Starting with the line that contains "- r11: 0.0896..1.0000" and stopping after the line that contains "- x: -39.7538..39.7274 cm", copy the entries below exactly. Include nothing else.

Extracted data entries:
----------

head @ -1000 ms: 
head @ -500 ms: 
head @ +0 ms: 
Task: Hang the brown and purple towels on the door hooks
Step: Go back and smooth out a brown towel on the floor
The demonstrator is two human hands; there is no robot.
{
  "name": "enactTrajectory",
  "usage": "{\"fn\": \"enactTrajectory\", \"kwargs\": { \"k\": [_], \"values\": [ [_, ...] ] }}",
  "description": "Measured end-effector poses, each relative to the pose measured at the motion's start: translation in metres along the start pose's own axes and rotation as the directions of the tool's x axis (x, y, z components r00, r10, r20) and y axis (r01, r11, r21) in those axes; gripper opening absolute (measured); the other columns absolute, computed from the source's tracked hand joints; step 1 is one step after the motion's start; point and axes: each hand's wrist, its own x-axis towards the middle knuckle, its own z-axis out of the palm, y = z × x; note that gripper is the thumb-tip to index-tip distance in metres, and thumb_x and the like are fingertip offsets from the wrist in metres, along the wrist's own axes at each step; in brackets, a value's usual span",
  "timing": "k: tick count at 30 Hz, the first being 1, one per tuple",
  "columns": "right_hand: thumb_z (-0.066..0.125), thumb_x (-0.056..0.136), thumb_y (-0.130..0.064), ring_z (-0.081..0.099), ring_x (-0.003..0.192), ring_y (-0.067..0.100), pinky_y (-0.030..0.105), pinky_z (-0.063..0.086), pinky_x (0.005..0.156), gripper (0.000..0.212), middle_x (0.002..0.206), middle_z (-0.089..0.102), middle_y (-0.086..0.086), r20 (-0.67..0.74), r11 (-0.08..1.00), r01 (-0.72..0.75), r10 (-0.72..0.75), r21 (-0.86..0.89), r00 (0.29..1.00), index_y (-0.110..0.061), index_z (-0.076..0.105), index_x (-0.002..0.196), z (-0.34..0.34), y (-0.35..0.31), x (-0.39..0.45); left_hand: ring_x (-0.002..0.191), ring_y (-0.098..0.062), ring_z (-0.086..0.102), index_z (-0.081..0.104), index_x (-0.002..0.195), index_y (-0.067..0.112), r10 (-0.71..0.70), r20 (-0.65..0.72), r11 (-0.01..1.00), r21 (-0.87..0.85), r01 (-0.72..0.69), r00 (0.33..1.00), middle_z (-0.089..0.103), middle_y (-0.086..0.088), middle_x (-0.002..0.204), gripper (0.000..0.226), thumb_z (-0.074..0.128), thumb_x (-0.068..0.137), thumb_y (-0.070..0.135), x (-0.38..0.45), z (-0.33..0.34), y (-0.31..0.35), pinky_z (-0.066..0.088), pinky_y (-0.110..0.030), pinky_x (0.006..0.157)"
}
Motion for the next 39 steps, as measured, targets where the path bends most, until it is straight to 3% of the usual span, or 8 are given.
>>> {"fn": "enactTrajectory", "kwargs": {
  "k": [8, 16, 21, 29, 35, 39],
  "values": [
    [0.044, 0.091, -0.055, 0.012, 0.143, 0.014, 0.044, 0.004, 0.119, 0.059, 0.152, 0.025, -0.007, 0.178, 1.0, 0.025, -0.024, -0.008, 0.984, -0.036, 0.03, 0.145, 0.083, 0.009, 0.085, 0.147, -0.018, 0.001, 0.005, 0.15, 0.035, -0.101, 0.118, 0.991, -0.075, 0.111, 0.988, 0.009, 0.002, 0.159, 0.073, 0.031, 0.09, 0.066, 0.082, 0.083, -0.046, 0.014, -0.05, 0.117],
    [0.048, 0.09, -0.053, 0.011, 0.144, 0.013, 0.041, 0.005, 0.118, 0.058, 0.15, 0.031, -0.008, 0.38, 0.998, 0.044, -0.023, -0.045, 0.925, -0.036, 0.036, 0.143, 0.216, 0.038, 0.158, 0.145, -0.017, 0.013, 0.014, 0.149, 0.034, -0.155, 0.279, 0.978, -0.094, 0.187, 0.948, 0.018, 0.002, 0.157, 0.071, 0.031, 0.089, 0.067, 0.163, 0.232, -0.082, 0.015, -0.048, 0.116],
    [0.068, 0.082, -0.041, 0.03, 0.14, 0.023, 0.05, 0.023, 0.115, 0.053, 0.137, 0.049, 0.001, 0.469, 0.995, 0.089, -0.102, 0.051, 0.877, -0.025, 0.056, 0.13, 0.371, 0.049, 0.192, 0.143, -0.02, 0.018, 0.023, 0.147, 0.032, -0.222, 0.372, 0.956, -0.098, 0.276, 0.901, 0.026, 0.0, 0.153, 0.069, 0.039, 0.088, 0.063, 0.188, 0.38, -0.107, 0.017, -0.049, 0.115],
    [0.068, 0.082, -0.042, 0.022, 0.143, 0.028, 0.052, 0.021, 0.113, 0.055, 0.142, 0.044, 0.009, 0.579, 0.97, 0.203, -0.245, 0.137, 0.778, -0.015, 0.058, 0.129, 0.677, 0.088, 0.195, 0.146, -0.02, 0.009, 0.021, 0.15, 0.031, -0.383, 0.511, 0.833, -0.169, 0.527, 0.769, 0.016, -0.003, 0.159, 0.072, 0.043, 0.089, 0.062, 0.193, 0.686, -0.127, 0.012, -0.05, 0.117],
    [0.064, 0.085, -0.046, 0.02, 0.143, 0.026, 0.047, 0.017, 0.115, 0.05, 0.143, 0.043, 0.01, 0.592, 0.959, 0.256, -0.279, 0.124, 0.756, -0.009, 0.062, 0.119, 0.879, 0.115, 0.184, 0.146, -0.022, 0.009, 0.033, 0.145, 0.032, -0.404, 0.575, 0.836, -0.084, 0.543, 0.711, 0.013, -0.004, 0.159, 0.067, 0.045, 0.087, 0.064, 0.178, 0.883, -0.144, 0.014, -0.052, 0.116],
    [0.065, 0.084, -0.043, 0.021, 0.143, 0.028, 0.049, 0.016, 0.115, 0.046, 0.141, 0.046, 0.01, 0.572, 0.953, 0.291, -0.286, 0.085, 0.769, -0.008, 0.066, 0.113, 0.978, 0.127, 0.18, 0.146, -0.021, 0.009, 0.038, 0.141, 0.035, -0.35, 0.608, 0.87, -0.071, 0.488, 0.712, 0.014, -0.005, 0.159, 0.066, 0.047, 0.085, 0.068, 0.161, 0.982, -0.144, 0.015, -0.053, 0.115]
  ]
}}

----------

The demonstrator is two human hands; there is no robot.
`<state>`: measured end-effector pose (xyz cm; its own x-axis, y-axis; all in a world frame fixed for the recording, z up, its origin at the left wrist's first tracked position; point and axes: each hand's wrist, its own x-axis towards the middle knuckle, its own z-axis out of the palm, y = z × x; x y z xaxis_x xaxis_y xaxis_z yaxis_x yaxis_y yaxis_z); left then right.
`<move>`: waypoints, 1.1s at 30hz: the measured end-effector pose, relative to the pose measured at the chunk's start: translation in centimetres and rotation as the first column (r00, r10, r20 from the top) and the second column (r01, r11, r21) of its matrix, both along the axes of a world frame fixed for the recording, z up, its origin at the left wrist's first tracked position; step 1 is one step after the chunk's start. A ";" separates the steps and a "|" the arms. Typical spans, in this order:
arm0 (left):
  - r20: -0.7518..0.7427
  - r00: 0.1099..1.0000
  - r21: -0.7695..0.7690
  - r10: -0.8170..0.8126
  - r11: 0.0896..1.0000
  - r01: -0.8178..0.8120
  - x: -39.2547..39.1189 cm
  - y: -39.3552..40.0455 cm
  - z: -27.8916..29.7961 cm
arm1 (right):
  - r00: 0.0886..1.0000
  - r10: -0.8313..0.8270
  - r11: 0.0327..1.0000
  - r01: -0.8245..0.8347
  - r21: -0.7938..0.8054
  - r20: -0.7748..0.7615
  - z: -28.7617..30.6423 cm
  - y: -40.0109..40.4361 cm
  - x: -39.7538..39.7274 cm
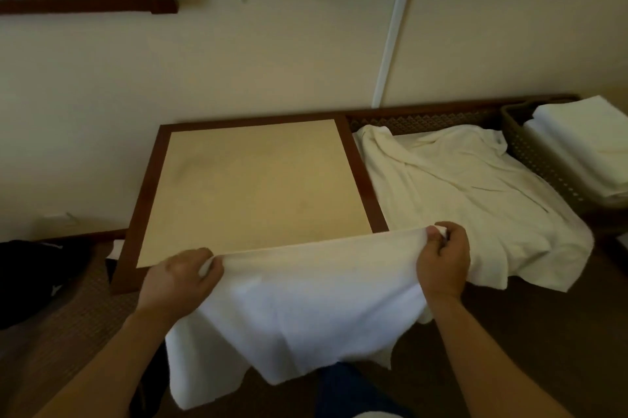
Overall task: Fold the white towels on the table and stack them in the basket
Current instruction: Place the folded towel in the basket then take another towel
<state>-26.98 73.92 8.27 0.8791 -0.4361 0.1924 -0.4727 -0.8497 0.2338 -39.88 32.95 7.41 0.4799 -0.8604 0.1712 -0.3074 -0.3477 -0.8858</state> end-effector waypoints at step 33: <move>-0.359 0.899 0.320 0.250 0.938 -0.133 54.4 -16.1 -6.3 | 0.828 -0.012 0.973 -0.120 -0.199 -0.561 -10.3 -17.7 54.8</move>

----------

Response area.
  - r11: 0.0896..1.0000
  - r01: -0.8178..0.8120
  - x: -39.2547..39.1189 cm
  - y: -39.3552..40.0455 cm
  - z: -27.8916..29.7961 cm
arm1 (right):
  - r00: 0.0886..1.0000
  - r10: -0.8313..0.8270
  - r11: 0.0327..1.0000
  - r01: -0.8245..0.8347
  - r21: -0.7938..0.8054
  - r20: -0.7748..0.7615
  - z: -28.7617..30.6423 cm
  - y: -40.0109..40.4361 cm
  - x: -39.7538..39.7274 cm

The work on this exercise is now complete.